According to a recent report, the Philippines is one of the top three countries contributing to ocean plastic pollution, behind only China and India. And Manila, the capital, generates the most plastic litter of any urban area in the world.

The country’s status as a “sachet economy” plays a major role in its plastic problem. These palm-size packets allow low-income consumers to buy single servings of nearly anything for pennies: shampoo, toothpaste, lotions, laundry soap, food, and drinking water. They give people access to higher quality products that they might not otherwise be able to afford. But sachets are made of a complex sandwich of plastic and aluminum (picture ketchup and hot sauce packets) that is nearly impossible to recycle. And the country uses nearly 60 billion of these sachets a year, enough to blanket metropolitan Manila a foot deep.
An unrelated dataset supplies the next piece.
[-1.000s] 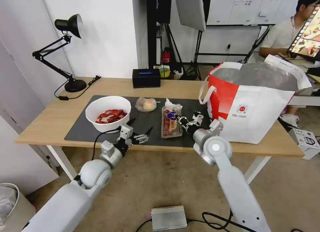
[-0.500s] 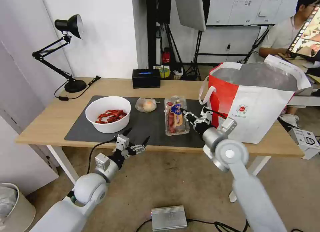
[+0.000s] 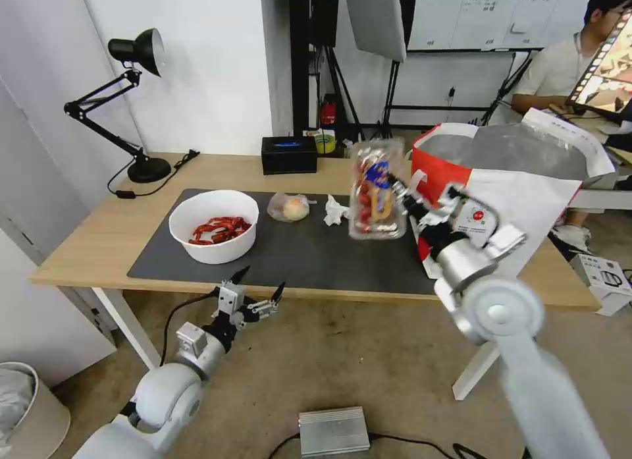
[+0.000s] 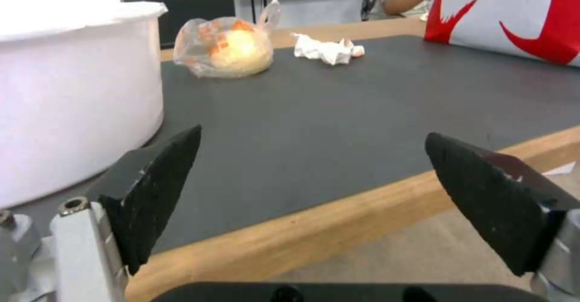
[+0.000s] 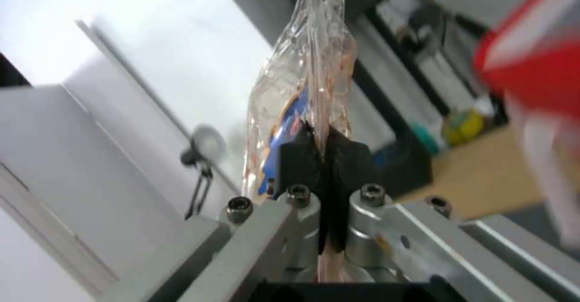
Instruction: Pick up the trash from the table and place it into the takeout bag.
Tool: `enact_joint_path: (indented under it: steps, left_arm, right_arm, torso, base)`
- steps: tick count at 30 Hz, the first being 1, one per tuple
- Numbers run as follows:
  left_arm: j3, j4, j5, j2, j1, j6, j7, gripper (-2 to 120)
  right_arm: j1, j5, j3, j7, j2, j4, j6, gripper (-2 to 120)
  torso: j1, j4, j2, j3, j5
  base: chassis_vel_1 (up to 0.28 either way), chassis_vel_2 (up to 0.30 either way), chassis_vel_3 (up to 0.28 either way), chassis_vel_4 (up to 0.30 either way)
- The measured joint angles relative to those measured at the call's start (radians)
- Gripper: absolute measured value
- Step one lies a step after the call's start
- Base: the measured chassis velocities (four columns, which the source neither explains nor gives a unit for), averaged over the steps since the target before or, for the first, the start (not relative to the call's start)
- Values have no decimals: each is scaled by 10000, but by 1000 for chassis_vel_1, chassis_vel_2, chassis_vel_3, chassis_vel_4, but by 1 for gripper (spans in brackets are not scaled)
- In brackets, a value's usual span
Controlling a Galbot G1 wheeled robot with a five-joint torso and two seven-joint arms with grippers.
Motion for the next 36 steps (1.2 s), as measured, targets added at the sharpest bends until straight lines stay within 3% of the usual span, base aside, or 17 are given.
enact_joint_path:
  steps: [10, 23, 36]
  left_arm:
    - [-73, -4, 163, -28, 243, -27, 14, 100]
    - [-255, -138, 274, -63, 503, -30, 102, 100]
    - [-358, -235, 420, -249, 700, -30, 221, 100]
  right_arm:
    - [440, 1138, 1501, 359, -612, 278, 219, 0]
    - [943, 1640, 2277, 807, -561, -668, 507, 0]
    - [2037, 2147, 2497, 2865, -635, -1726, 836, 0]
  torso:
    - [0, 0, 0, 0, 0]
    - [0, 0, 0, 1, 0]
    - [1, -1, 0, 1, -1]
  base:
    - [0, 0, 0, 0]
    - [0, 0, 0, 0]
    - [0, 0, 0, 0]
Compounding the problem are issues with waste disposal. One report found that 74 percent of plastic marine pollution in the Philippines comes from trash that has been collected but is dumped into the water by haulers to cut costs or into landfills poorly located near waterways. And garbage collection is unreliable in poorer communities, where people are most likely to use sachets.

The Rotaract Club of Tagbilaran, on the island of Bohol, is focusing on the issue of single-use plastics. Working with Fablab Bohol Philippines, the country’s first state-of-the-art digital fabrication laboratory, members of the club designed prototypes for souvenir items made of recycled spoons from nearby ice cream shops. The project won an award during a national Rotaract competition. The club also is working to reduce plastic straw use by selling metal straws in a locally handcrafted pouch. “Maybe sooner or later, our country will no longer be the third-largest plastic polluter, but be the third least,” says Jerome Manatad, who launched the spoon project during his year as club president. “We believe that taking simple action today can build a better future for the generations to come.”